Genetics play a meaningful role too. Familial hypercholesterolemia, an inherited cholesterol disorder, affects about 1 in 300 people and can cause dangerously high LDL levels from birth. Black Americans face a 30% higher risk of death from heart disease compared to white Americans, and people of South Asian descent also carry elevated risk. Diet high in saturated fat raises cholesterol levels, and heavy alcohol use increases total cholesterol.
How Plaque Buildup Is Detected
A coronary calcium scan is one of the most straightforward ways to measure plaque. It uses a CT scanner to detect calcified plaque in the heart’s arteries and produces a number called an Agatston score.
- Score of 0: No calcium detected. Low chance of heart attack in the near future.
- Score of 100 to 300: Moderate plaque deposits. Relatively high risk of heart attack or other heart disease over the next 3 to 5 years.
- Score above 300: More extensive disease and higher heart attack risk.
Your score can also be expressed as a percentile comparing you to others of the same age and sex. A calcium score at or above the 75th percentile is linked with significantly higher heart attack risk. It’s worth noting that calcium scoring only detects calcified plaque. Soft, unstable plaque won’t show up on this test, which is why a zero score doesn’t guarantee completely clean arteries.
Can Plaque Be Reversed?
Plaque buildup was once considered a one-way street, but aggressive cholesterol-lowering treatment can actually shrink it. Clinical trials comparing high-intensity cholesterol-lowering therapy to lower-intensity treatment have consistently shown plaque regression in the more aggressive treatment groups. In one notable trial (GLAGOV), patients who added a powerful cholesterol-lowering medication to their existing treatment saw plaque volume shrink by 2.9% over 76 weeks, compared to just 0.4% with standard therapy alone.
How far you lower LDL cholesterol matters.
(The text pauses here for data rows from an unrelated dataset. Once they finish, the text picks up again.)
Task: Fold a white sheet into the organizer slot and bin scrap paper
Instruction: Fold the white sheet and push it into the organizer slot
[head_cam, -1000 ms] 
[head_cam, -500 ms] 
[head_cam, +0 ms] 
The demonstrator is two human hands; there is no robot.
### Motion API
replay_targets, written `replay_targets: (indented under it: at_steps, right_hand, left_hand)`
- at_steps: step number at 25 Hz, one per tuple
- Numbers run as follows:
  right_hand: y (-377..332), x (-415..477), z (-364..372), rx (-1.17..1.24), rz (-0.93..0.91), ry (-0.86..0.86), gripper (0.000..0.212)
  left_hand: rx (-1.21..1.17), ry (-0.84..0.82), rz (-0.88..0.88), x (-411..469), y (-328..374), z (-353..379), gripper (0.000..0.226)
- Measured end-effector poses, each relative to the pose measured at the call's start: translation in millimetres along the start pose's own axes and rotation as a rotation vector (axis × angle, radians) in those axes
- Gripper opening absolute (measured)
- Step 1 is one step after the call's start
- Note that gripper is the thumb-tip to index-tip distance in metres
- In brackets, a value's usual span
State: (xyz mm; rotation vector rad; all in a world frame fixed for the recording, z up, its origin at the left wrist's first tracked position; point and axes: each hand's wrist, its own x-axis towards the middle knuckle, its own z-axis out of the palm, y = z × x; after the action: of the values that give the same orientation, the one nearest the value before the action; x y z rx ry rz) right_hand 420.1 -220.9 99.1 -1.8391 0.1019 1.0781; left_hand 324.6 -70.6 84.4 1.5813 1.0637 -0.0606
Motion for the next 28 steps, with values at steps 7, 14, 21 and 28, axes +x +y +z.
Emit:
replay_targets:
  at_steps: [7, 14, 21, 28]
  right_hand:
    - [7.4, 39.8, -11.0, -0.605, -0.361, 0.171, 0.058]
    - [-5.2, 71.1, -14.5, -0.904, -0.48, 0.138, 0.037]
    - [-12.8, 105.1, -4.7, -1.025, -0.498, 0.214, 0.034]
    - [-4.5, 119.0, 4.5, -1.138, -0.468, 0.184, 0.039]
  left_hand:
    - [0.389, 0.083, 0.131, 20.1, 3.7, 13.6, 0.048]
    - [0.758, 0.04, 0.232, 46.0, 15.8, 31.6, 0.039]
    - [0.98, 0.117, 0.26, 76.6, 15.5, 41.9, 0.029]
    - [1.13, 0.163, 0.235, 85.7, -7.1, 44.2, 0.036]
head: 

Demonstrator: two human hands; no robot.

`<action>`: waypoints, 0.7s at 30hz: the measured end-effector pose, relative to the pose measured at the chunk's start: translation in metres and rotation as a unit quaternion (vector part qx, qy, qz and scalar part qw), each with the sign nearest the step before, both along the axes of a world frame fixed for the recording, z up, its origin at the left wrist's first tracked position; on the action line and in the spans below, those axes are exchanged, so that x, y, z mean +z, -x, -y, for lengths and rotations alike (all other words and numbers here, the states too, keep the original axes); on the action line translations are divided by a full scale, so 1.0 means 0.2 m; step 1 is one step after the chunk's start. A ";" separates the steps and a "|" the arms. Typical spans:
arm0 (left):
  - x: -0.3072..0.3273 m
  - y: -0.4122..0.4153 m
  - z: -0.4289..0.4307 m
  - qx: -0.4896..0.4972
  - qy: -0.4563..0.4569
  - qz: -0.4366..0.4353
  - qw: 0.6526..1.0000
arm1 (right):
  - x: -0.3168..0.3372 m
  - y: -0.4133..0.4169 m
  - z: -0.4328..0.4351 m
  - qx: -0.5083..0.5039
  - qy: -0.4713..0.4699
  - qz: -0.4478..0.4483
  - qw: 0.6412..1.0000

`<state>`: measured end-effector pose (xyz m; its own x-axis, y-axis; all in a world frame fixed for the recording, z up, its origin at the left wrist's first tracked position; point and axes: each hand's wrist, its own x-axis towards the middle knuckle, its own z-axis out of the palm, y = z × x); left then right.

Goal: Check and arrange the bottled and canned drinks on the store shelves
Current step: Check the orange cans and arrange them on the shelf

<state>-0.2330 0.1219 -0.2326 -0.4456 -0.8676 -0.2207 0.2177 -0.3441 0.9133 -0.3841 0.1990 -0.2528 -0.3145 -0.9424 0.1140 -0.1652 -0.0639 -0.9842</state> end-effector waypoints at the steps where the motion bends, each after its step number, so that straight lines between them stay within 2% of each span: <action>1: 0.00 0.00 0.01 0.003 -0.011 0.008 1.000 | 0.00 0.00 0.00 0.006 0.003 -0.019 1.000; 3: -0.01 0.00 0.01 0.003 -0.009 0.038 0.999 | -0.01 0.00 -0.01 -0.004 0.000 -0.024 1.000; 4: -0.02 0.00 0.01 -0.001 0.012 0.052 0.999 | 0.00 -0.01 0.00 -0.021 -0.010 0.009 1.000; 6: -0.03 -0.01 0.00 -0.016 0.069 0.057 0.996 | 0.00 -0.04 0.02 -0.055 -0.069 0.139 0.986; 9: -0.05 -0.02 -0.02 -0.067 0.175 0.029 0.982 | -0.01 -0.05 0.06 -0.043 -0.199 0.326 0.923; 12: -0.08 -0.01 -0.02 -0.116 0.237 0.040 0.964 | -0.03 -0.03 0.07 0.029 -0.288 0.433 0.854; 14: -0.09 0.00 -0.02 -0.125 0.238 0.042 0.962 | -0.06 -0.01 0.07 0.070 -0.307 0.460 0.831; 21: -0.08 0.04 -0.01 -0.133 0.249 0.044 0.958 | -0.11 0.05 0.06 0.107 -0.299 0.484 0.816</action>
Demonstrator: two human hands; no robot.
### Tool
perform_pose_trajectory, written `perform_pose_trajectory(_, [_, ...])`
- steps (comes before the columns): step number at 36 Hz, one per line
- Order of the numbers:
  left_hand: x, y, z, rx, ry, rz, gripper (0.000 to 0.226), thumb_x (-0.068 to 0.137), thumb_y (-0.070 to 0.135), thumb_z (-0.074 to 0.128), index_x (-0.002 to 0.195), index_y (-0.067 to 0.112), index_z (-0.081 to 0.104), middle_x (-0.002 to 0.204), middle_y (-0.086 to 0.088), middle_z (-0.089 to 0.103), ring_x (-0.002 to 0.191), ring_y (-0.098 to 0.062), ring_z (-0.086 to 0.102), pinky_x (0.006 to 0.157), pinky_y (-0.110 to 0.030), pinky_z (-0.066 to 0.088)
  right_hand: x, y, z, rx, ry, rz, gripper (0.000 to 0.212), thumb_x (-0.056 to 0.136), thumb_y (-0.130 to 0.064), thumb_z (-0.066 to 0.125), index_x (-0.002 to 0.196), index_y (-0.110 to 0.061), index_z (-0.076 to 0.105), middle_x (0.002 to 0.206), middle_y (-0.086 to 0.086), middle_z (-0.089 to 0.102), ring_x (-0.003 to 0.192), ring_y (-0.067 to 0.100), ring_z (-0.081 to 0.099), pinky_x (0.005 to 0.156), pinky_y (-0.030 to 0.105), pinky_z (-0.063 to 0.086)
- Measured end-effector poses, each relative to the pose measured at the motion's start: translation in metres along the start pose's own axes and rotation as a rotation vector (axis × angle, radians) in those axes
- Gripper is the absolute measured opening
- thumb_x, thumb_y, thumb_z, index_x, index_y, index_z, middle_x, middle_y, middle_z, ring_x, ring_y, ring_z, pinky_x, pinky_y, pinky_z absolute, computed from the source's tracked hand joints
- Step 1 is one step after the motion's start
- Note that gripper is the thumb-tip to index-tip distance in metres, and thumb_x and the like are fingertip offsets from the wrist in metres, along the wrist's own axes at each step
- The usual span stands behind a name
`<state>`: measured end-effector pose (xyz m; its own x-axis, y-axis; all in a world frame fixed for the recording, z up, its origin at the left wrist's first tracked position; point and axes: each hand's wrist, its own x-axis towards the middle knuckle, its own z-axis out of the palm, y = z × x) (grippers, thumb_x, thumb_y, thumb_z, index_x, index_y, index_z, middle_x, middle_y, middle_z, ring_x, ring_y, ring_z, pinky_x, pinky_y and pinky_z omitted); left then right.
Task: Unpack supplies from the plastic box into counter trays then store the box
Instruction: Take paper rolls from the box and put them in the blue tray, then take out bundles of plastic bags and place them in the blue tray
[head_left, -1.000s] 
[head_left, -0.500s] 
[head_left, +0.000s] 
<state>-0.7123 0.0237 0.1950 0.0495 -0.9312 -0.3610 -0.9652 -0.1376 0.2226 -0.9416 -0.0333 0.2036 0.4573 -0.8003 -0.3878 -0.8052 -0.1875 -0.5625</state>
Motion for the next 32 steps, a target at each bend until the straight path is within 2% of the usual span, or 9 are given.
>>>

Patients who brought their LDL below roughly 70 mg/dL saw plaque volume increase by only 4.6% over the study period, while those with LDL at or above that threshold saw an 11.6% increase. Getting LDL low enough doesn’t just slow the disease; it can shift the balance toward shrinkage.
Current guidelines from the American Heart Association and American College of Cardiology set different LDL targets depending on your overall risk. For people at the highest risk (10% or greater chance of a cardiovascular event in the next 10 years), the goal is to cut LDL by at least 50%, ideally to below 70 mg/dL. For people at moderate risk, the target is below 100 mg/dL. For those at low risk, lifestyle changes like improving diet, increasing physical activity, and quitting smoking are the first-line approach.
Even without medication, lifestyle changes meaningfully slow plaque progression. Regular physical activity improves cholesterol profiles, reduces blood pressure, and lowers inflammation. Reducing saturated fat intake directly lowers LDL levels. Quitting smoking allows damaged artery linings to begin healing, removing one of the primary triggers for new plaque formation.